Immunity Under State Law. State law also provides broad protection for officers and directors of nonprofit organizations. For example, applicable Florida statutes provide that officers and directors of certain tax-exempt, nonprofit organizations (note that this does not apply to all nonprofit organizations), are not personally liable for monetary damages to any person for any statement, vote, decision or failure to take an action, regarding organizational management or policy by an officer or director unless:
(a) the officer or director breached or failed to perform his or her duties as an officer or director, and
(b) the breach of, or failure to perform, such duties constitutes a violation of the criminal law (unless the officer or director had reasonable cause to believe the conduct was lawful), the officer or director derived an improper personal benefit, directly or indirectly, or the officer or directors conduct was reckless or an act of omission that was committed in bad faith, with malicious purpose, or in a manner exhibiting wanton and willful disregard of human rights, safety or property. Note that in defining officer, this only means a person who serves as an officer without compensation, except to reimbursement for actual expenses incurred or to be incurred.
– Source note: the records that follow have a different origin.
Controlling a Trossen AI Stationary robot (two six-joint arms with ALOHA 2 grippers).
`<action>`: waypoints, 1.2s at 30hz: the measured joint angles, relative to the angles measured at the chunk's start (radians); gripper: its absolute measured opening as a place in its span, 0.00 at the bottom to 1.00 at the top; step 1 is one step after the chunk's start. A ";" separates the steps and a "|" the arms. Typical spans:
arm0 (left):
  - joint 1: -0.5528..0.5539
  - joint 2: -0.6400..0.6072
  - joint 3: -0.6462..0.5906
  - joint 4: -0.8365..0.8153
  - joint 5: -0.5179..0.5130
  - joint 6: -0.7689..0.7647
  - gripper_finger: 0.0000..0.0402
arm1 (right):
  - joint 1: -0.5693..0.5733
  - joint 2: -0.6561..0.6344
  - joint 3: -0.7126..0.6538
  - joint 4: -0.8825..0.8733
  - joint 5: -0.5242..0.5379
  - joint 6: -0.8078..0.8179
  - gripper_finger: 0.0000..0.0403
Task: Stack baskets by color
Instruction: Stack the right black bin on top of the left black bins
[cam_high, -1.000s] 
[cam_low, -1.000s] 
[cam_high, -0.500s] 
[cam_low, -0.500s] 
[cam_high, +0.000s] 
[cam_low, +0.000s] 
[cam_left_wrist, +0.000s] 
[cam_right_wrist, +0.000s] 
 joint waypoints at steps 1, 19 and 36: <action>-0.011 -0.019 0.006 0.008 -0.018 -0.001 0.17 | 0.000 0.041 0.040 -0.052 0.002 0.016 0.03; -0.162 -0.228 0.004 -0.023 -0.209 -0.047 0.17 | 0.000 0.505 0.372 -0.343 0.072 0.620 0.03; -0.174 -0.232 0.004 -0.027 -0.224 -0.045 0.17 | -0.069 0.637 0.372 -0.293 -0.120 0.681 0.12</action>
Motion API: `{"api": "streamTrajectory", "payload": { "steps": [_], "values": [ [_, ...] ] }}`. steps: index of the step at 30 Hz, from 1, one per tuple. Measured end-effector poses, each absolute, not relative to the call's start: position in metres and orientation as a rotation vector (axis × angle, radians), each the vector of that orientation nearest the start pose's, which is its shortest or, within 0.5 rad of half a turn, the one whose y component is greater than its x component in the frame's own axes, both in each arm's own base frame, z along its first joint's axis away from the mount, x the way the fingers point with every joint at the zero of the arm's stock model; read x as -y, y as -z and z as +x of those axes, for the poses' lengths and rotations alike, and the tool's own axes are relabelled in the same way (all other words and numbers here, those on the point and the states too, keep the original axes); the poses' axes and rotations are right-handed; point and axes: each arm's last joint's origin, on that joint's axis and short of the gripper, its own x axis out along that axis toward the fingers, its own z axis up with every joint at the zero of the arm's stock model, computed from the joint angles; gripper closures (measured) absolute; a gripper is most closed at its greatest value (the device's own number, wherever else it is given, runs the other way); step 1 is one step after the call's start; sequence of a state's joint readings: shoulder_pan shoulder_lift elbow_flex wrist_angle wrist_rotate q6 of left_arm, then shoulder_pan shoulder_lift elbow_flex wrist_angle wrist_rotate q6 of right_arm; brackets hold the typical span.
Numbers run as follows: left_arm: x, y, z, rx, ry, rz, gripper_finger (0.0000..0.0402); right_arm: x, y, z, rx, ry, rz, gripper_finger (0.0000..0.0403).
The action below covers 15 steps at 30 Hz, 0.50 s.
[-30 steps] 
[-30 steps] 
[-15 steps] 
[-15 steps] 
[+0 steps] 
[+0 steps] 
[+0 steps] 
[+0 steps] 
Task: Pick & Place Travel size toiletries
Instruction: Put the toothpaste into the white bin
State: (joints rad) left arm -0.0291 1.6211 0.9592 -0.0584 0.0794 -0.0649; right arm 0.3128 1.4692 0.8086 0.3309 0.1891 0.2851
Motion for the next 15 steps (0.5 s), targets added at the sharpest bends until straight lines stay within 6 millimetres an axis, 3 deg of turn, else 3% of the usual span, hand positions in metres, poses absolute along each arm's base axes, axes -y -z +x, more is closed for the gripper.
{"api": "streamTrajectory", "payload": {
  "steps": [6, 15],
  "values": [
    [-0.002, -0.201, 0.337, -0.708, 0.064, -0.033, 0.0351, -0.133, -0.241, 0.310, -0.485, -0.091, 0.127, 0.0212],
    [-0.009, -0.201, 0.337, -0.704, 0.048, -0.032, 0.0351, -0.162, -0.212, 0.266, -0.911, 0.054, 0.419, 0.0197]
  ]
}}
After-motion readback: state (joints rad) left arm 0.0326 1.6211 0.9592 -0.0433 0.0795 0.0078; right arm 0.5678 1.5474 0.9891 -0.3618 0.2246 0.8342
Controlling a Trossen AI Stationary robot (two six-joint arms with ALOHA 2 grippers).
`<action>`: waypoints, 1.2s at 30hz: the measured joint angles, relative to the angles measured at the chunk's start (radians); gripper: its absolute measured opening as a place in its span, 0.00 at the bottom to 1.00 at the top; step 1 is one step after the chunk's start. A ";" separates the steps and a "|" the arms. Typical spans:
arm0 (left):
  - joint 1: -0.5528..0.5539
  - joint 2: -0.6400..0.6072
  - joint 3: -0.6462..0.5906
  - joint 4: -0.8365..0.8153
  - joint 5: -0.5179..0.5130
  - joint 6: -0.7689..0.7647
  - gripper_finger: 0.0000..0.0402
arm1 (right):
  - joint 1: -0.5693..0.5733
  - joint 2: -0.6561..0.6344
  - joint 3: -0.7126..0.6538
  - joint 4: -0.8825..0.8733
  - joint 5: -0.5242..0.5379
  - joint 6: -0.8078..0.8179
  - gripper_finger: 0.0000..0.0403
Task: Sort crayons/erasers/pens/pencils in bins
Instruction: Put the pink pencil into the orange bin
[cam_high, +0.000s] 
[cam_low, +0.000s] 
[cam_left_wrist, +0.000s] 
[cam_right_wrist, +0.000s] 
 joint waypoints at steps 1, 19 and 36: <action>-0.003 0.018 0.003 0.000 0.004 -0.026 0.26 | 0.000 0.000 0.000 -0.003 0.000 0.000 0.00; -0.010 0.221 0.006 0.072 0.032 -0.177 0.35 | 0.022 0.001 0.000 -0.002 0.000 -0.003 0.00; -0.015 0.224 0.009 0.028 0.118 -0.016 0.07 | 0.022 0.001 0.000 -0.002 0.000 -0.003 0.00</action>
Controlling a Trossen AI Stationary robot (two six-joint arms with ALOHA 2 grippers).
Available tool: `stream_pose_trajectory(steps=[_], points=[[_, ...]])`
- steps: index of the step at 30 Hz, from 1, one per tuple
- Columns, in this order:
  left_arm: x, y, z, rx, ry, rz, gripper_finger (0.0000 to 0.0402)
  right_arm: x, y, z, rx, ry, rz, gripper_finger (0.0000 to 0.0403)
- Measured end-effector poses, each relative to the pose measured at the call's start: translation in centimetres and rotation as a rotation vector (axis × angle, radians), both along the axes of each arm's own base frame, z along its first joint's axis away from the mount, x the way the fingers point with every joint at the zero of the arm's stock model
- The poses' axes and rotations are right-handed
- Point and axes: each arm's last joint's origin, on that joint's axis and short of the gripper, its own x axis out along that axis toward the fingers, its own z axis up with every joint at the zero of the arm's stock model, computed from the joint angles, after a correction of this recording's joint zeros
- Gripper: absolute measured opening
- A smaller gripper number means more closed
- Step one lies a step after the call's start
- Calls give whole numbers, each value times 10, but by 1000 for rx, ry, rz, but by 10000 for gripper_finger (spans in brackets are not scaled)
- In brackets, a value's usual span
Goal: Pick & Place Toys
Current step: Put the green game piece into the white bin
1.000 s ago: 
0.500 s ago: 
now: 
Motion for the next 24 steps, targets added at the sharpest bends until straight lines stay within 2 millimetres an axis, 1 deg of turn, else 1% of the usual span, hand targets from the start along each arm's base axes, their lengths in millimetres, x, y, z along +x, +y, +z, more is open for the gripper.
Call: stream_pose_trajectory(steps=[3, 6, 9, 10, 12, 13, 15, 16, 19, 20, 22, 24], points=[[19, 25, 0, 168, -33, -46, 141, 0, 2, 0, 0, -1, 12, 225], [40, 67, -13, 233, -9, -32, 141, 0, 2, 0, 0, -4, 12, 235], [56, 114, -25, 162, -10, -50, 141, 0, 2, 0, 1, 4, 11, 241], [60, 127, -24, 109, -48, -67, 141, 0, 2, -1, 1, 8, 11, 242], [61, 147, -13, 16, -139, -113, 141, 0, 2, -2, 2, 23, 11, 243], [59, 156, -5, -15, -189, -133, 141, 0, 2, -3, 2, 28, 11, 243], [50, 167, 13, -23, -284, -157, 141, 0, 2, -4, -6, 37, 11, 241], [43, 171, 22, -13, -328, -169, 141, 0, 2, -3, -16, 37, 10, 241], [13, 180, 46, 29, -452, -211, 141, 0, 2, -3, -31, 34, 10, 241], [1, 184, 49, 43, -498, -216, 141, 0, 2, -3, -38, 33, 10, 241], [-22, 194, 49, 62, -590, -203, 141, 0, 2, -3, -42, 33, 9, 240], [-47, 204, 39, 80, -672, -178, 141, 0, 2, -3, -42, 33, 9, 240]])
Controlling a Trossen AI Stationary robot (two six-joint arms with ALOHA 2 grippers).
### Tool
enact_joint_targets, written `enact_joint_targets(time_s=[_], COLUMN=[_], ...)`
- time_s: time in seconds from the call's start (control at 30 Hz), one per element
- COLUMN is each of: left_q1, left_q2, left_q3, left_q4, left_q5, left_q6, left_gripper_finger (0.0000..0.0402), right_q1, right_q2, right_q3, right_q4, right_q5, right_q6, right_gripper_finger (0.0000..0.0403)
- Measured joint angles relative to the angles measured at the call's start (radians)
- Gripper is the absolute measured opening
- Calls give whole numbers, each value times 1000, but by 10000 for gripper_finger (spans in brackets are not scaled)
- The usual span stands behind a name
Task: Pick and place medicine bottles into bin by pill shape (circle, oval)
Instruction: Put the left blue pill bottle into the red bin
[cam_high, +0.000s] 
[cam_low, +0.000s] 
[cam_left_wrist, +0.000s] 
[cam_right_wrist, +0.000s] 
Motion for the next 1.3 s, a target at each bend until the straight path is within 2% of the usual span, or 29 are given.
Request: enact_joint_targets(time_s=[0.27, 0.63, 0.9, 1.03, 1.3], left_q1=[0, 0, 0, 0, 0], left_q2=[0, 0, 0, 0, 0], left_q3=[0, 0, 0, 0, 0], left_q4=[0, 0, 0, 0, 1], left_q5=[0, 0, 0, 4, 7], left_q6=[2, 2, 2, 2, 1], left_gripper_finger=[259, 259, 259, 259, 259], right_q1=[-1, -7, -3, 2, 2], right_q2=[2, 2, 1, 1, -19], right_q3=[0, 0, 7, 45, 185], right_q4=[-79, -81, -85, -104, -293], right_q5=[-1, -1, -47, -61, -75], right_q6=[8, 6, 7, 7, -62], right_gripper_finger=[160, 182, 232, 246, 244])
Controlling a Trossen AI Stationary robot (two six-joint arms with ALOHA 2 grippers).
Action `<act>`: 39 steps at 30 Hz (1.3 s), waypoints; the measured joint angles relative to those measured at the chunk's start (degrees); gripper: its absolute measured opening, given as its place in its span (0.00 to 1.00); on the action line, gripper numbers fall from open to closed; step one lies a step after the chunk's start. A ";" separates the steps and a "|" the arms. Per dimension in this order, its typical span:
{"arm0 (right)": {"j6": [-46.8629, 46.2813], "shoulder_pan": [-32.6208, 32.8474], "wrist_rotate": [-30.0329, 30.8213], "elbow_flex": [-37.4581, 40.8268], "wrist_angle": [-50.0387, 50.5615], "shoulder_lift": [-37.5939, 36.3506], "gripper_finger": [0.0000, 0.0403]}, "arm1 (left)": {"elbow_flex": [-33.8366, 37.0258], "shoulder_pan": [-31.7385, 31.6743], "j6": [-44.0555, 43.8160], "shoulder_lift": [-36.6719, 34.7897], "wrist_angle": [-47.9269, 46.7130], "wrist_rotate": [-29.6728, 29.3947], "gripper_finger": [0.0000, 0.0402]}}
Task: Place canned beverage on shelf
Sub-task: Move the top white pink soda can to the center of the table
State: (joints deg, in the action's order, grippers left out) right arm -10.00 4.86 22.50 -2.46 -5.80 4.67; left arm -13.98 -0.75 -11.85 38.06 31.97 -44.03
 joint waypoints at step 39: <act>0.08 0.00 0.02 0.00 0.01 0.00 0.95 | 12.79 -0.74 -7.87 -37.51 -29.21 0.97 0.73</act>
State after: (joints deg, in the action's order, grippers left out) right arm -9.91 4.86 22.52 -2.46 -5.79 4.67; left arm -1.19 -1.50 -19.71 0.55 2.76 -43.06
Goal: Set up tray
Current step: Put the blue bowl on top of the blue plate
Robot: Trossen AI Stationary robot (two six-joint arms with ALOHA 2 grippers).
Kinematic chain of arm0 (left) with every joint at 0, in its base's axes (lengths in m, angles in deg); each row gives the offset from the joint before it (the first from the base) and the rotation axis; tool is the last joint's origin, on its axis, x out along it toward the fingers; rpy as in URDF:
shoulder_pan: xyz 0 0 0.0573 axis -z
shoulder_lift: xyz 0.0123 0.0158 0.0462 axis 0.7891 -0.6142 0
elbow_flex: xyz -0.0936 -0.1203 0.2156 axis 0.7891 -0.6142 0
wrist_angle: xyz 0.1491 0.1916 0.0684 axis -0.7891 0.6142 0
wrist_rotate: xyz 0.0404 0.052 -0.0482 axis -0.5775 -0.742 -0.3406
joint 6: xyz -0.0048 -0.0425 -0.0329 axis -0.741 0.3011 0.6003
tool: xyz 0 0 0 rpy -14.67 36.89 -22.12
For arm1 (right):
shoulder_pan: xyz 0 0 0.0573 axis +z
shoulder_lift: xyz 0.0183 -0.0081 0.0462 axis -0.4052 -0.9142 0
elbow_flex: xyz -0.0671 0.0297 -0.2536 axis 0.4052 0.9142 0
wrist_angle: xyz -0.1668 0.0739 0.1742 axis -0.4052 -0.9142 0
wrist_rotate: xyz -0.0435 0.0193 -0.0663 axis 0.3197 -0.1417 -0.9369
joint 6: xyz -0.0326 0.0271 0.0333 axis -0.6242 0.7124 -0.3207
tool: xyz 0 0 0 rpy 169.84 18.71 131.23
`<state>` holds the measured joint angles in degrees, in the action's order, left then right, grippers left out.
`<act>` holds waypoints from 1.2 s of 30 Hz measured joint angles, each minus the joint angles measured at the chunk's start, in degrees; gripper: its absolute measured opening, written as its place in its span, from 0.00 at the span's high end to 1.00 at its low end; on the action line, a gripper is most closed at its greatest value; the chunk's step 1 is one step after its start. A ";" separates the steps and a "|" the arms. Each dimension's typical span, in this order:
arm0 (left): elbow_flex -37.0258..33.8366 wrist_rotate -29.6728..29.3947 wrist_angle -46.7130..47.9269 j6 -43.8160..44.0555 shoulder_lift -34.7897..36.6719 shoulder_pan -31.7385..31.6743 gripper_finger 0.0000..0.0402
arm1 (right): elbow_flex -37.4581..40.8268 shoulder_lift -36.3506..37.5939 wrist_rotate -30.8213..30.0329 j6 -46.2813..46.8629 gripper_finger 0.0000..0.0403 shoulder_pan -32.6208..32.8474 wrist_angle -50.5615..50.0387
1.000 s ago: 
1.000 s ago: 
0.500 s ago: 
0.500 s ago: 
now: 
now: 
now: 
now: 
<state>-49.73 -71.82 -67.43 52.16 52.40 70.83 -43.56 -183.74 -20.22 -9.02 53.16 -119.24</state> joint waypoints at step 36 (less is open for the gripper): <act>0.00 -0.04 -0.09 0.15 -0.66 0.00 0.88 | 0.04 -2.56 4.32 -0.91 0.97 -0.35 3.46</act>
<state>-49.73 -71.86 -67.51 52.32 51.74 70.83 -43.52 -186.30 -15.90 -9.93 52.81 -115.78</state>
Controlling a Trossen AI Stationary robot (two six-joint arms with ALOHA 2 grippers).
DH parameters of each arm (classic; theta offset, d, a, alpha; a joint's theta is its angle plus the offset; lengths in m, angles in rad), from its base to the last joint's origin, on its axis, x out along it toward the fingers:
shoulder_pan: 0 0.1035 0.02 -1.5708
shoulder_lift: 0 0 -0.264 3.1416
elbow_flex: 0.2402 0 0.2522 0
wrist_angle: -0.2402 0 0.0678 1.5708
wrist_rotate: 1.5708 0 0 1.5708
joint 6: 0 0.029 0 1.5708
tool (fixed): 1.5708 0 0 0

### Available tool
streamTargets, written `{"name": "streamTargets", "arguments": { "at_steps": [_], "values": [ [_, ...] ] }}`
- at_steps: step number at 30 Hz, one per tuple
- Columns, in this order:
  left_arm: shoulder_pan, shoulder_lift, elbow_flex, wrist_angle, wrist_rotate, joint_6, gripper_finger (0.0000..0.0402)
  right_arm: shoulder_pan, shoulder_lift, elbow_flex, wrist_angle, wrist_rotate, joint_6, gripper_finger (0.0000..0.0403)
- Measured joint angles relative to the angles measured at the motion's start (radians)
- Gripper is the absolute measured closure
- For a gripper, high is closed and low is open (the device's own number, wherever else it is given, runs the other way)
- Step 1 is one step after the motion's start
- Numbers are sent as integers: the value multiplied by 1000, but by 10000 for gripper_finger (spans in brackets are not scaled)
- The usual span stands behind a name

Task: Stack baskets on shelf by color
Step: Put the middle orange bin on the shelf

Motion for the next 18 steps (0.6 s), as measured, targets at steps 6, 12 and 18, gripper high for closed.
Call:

Because the laws vary from state to state, board members and officers should consult the laws in the states in which they operate.
Insurance. Risk is transferred by having both general liability insurance, as well as directors and officers (D&O) liability insurance. Such insurance is designed to protect board members by paying defense costs, settlements and judgments in suits that challenge decisions made by directors and officers. In reviewing a D&O policy, carefully review the exclusions and coverage. Many claims against nonprofits involved employment related issues, so this should be covered by insurance if possible.
Audit Committee. Nonprofit organizations have a duty to funders and beneficiaries, both of which rely strongly upon appropriate financial management of the nonprofit organization. The Audit Committee has a special responsibility in helping the board of directors in overseeing that appropriate accounting policies and internal controls are established and followed, and that financial statements and reports are prepared properly and timely. The Audit or Finance Committee will be the first line of defense with regard to both accounting and tax matters. This will include overseeing the selection of auditors, oversight of the audit process, and post-audit evaluations. In addition, the Audit or Finance Committee should understand the special laws relating to tax-exempt organizations, including limitations on lobbying, restrictions against private inurement, and avoidance or mitigation of the unrelated business income tax.